- [Problem requirements] Reply with one number, the count of lines below that contain the string "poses".

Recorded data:
-- Opening Marker --
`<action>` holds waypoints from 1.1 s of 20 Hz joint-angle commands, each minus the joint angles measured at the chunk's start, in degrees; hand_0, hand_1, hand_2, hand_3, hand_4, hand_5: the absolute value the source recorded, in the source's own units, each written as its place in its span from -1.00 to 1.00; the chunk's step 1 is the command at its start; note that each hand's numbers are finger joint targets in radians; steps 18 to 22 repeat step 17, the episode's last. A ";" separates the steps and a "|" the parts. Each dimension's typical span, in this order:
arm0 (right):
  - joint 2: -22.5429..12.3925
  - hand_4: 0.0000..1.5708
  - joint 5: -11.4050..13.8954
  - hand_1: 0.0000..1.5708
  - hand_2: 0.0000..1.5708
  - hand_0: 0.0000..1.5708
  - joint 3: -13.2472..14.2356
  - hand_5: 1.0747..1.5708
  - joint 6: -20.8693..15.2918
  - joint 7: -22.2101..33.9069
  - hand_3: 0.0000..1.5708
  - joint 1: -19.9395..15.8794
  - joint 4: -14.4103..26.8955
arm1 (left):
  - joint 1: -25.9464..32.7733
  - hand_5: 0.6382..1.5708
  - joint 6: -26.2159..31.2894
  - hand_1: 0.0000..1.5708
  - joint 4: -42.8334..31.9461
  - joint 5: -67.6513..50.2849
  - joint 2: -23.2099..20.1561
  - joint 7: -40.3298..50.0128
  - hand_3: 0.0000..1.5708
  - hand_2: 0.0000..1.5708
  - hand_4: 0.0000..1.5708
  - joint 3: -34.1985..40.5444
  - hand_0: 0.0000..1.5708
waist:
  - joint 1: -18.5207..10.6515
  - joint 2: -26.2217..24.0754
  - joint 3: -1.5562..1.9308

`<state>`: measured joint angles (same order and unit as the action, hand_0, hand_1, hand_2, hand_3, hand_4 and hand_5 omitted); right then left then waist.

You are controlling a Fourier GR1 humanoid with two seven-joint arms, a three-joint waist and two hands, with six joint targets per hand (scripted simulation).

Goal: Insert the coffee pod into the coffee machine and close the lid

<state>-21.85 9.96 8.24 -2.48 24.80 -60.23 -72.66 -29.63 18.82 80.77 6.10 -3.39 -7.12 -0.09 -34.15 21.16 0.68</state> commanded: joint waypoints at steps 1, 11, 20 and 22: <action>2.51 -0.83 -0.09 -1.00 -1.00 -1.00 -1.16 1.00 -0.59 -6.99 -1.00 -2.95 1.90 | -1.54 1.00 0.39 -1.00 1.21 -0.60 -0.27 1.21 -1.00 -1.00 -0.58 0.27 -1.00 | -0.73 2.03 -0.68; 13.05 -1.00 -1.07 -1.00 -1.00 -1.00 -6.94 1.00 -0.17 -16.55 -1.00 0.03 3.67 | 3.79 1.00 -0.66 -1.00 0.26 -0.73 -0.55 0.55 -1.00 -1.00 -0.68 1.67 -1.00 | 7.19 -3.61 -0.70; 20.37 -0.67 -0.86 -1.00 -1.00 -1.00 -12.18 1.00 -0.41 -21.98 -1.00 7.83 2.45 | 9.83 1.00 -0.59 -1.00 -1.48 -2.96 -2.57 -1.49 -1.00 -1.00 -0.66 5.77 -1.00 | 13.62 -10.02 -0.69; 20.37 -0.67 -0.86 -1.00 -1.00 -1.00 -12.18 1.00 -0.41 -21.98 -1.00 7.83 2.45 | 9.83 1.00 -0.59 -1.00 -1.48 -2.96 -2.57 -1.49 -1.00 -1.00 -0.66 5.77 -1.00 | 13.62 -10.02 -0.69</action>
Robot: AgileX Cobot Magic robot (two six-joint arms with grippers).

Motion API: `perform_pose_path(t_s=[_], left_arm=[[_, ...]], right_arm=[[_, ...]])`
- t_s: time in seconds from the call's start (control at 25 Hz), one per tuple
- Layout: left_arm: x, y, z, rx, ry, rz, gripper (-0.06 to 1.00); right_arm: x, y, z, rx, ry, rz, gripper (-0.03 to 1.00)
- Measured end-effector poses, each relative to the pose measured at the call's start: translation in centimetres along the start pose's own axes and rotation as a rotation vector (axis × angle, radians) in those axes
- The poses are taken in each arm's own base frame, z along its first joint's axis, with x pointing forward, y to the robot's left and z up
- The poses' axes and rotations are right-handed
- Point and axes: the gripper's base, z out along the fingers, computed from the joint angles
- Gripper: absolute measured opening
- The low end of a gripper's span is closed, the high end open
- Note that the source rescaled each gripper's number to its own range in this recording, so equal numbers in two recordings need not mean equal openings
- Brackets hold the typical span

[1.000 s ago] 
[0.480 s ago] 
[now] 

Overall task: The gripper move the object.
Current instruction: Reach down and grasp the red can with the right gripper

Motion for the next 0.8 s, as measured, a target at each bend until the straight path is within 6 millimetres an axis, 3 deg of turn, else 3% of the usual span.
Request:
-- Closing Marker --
- [Finished exercise] 3